TASK DIRECTIONS:
Restate word for word the lines of the data below, from the first through the one that has "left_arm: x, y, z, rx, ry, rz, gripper".

** Opening RECORD EXTRACTS block **

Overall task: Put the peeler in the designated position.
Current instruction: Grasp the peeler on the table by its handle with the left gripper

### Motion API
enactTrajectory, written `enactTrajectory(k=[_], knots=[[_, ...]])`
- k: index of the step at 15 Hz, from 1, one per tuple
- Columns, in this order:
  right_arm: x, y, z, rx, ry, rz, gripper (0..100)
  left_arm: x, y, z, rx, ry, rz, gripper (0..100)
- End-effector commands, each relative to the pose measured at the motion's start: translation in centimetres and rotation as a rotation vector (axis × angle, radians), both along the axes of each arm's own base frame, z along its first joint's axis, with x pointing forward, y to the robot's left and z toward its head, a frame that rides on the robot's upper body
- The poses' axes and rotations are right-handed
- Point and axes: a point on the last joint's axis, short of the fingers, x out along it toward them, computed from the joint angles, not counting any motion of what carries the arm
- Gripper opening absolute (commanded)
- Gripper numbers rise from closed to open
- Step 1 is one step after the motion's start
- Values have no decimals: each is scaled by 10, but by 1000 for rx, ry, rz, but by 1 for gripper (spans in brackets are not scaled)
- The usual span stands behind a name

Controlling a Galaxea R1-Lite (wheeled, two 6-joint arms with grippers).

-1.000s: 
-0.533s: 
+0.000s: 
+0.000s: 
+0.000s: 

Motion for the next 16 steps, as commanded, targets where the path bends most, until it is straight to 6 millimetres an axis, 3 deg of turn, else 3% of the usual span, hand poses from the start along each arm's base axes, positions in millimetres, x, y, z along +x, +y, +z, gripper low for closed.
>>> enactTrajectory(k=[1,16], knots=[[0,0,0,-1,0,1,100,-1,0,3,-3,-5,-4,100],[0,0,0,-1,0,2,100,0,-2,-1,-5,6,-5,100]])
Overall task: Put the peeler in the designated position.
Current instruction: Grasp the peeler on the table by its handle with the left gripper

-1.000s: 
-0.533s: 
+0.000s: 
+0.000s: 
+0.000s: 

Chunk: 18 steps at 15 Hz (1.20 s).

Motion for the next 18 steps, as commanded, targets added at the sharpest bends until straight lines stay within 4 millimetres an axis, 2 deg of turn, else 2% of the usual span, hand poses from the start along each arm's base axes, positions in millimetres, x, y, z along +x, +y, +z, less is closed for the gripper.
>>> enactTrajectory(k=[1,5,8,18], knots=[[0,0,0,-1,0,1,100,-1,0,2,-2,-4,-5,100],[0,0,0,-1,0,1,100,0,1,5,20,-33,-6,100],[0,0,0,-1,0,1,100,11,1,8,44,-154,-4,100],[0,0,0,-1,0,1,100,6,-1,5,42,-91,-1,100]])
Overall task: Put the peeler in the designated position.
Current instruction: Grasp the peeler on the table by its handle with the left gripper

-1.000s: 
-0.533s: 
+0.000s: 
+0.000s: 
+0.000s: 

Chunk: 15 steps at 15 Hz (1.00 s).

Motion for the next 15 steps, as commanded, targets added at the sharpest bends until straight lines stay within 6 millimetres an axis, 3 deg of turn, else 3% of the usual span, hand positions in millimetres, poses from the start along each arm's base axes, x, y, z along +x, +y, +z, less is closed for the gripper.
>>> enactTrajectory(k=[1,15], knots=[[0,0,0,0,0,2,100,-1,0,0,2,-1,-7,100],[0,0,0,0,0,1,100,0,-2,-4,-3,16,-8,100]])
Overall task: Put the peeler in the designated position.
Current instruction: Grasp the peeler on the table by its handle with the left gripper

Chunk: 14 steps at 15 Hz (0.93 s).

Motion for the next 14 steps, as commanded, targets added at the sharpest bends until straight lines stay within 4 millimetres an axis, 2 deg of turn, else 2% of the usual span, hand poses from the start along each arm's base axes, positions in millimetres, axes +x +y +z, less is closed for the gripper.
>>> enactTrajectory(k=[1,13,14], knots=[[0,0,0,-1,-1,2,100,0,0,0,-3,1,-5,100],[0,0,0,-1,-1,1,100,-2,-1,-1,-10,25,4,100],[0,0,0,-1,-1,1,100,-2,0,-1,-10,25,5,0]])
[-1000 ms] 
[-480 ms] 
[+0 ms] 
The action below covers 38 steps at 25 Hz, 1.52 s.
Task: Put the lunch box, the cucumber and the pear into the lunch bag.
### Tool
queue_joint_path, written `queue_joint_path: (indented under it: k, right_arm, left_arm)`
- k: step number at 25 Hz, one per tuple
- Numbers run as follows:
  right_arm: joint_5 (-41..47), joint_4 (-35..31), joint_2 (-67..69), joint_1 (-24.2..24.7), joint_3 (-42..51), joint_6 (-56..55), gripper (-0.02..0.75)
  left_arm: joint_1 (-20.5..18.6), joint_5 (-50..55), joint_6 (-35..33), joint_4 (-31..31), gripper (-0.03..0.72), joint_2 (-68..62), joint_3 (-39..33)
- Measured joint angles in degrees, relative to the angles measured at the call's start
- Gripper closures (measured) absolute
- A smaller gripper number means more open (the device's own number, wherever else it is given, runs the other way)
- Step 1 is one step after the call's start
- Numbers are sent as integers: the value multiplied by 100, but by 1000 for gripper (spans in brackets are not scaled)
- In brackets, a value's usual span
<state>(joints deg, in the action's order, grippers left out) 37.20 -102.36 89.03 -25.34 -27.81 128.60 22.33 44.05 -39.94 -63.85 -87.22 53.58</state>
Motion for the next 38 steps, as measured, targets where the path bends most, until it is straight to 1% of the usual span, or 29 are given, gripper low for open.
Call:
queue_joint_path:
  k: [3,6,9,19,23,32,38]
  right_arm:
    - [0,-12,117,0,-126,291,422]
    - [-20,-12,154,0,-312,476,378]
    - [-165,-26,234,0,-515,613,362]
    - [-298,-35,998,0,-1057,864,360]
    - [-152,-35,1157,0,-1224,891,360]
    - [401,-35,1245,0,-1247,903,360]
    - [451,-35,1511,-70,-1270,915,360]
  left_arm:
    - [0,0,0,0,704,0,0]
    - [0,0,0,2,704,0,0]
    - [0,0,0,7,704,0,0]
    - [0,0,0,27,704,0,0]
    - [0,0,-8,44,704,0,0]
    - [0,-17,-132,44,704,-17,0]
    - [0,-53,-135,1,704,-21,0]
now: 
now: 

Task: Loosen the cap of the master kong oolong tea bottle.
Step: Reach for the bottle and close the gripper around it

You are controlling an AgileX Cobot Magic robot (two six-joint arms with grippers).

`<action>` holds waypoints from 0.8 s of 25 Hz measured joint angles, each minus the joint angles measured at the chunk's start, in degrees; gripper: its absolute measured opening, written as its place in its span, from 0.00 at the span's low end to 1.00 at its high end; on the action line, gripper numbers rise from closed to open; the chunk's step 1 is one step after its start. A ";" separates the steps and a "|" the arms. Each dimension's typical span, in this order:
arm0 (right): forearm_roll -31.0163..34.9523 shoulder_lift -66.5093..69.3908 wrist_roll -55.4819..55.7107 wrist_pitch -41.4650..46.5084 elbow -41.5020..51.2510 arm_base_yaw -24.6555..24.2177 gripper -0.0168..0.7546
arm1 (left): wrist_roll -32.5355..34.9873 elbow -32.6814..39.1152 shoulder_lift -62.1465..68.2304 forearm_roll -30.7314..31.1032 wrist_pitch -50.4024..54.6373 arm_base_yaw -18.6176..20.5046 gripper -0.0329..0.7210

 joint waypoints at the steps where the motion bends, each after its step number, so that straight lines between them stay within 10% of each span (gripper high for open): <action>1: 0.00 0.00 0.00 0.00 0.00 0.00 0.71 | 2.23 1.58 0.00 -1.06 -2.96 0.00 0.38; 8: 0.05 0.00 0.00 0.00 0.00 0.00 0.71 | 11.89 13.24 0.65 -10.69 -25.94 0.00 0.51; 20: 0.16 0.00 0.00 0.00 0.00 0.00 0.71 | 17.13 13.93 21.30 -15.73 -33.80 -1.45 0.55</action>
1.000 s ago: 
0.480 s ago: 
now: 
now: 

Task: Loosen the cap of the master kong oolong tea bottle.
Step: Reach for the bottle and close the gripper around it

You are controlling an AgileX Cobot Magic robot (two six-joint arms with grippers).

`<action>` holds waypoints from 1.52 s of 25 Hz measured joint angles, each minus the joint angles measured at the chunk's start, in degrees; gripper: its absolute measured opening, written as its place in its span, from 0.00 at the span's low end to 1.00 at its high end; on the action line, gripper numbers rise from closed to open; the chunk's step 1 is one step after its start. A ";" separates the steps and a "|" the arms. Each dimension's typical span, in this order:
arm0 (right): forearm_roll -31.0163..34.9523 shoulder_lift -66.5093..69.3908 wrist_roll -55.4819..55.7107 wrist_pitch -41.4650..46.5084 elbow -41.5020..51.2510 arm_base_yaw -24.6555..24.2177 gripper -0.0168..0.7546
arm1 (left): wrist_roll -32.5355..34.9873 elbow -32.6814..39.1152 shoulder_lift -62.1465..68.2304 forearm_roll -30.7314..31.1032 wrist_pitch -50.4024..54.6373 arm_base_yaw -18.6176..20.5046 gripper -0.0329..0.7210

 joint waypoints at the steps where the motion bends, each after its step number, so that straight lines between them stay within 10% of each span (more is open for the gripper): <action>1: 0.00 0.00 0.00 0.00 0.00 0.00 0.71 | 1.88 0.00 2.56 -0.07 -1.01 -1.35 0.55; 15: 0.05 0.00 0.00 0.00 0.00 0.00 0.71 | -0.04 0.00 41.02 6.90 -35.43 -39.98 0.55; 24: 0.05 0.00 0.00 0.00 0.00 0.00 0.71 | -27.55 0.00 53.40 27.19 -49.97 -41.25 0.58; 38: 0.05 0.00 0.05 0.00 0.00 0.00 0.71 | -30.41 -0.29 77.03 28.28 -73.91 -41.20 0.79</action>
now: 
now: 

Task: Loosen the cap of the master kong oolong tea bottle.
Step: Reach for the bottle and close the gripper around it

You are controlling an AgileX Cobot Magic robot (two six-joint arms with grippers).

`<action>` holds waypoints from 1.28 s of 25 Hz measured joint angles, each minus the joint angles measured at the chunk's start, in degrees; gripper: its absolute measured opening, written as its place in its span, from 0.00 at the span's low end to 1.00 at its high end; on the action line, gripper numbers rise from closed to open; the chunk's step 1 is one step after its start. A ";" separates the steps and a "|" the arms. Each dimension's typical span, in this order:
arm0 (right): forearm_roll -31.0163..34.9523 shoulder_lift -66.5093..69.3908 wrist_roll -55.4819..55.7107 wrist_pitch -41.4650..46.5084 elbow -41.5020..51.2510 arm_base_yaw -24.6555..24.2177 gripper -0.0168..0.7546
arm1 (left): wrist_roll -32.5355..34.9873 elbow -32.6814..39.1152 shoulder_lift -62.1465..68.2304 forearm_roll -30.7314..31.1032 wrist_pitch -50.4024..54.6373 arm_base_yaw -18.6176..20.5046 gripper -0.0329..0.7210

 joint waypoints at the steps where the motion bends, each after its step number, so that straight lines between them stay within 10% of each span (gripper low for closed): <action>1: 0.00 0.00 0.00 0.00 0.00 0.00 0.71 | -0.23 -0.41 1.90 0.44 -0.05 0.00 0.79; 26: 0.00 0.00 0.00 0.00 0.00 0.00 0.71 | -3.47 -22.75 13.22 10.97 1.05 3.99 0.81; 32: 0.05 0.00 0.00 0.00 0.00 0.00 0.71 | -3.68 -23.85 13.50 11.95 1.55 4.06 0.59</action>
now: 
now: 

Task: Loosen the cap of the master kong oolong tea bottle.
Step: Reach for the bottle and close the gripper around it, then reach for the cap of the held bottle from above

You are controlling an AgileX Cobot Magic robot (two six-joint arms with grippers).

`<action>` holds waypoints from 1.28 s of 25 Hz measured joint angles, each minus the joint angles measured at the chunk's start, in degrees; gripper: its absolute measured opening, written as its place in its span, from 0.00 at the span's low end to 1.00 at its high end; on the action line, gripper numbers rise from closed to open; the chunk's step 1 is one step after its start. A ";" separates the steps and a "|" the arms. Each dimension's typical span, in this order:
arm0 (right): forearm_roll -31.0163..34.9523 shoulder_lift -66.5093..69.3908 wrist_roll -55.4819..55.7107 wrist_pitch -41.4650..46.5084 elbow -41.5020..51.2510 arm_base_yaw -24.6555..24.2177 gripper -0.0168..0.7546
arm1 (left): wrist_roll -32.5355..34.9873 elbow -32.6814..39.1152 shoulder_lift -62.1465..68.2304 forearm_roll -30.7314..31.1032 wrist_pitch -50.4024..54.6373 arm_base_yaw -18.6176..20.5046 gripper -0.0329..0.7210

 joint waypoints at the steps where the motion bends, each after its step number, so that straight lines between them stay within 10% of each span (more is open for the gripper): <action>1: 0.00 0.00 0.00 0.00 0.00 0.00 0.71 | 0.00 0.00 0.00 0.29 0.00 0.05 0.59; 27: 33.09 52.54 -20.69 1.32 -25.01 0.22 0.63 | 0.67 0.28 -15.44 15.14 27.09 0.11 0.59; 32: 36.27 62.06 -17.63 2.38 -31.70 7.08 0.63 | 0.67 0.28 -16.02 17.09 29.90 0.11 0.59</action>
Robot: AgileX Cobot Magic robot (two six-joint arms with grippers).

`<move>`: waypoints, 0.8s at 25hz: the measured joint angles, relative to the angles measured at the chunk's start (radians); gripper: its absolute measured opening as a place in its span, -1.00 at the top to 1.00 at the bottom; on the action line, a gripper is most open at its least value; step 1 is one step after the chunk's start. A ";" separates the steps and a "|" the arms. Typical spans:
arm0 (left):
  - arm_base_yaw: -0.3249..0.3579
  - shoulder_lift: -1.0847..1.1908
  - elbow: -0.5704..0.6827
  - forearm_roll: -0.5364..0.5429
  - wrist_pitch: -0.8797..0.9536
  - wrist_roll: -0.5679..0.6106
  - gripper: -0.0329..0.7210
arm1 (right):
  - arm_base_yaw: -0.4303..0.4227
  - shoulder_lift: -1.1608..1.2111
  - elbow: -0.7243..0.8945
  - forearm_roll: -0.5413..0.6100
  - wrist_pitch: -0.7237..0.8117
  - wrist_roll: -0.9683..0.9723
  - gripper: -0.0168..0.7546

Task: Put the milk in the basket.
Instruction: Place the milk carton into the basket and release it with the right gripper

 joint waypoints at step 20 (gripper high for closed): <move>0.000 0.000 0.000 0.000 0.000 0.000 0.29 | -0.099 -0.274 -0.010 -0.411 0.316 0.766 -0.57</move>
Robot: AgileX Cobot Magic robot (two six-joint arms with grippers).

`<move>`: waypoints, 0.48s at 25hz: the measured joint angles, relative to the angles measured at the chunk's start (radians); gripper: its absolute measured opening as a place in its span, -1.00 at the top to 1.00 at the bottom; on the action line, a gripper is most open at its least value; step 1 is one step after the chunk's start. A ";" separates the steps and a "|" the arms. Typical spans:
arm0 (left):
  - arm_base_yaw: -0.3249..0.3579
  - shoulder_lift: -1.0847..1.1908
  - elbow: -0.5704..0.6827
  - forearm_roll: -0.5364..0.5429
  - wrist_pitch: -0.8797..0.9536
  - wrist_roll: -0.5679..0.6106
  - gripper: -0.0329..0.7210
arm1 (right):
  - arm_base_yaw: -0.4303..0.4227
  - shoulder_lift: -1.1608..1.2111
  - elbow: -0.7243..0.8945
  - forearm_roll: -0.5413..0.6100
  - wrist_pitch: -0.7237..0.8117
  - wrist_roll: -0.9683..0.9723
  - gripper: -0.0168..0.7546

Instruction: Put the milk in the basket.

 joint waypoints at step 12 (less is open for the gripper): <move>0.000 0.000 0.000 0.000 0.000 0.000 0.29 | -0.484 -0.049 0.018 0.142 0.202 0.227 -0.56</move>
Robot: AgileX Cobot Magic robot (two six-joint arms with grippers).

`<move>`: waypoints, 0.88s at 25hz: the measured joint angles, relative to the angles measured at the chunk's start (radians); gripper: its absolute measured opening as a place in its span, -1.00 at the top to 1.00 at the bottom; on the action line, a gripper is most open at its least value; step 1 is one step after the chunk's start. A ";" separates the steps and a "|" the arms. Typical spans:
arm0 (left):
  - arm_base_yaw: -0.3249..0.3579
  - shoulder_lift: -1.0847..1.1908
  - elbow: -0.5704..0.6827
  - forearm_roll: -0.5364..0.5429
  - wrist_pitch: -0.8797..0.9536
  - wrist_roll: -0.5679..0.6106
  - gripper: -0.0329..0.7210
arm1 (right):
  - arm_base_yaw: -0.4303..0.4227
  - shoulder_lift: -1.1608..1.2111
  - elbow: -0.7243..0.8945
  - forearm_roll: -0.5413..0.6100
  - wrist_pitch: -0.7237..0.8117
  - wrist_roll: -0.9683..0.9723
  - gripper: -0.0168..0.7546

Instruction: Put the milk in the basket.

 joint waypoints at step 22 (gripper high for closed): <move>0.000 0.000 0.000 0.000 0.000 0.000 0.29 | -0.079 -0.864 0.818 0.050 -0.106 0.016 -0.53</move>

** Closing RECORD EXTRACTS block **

RESPONSE FOR THIS EXERCISE:
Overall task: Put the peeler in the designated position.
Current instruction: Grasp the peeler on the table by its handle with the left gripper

### Motion API
enactTrajectory, written `enactTrajectory(k=[_], knots=[[_, ...]])`
- k: index of the step at 15 Hz, from 1, one per tuple
- Columns, in this order:
  right_arm: x, y, z, rx, ry, rz, gripper (0..100)
  left_arm: x, y, z, rx, ry, rz, gripper (0..100)

There is nothing more to the exercise.